Low fat, high carb, is actually quite unhealthy. It is a shame to hear this, with just a little practice and preparation you can learn to make fresh, tasty and healthier food in under 20 minutes every day.
Cook in big batches -- a big pot of soup lasts most of the week for two people if you eat it as one meal per day (dinner for example). Cook a batch of something else to provide lunches for a week (probably not soup based if you want to bring it to work), whatever you usually eat for breakfast (oats?) and you are set for a week with an our or two of cooking per week. This way you have 3 different meals per day and you only need to reheat them.

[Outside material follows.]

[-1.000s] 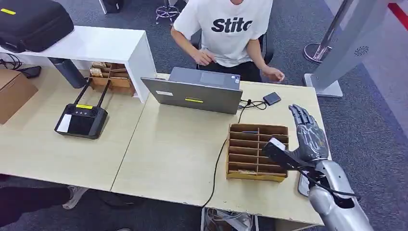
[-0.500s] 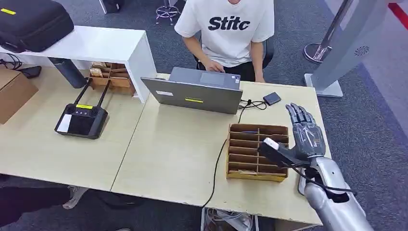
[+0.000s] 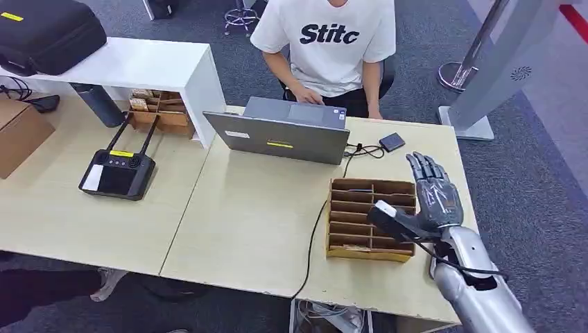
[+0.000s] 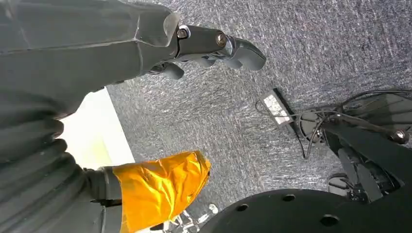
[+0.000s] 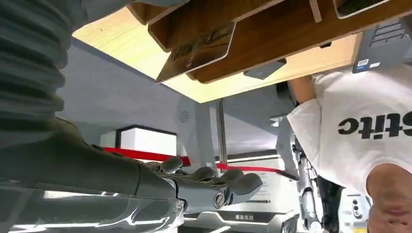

This is easier with meat based meals (better calorie density), but works fine with vegetable based meals too. Just get bigger pots. :)
All those people cooking for 30 mins per day are hardcore.
Not a resource so much as a tool, but getting an instant pot was a game changer in a lot of ways for me. I never minded cooking but now when I don't want to cook, I still have it remarkably easy.
Search on 'four hour body' or 'slow carb' -- following the release of Tim Ferris' book there's a huge wealth of blogs, forums, etc that contain lots of fast, tasty recipes that meet the general criteria. Vegetarian complicates matters only slightly -- either way you're looking to consume a lot of legumes unless you're going completely carb-free.
I eat a primarily vegetarian diet, and my advice is to make a big pot of vegetable stew on Sunday. I quite literally just put a bunch of veggies, rice, potatoes, whatever in a pot with onions, garlic, salt and pepper. It freezes great, and I can get about 2 weeks of lunches from it.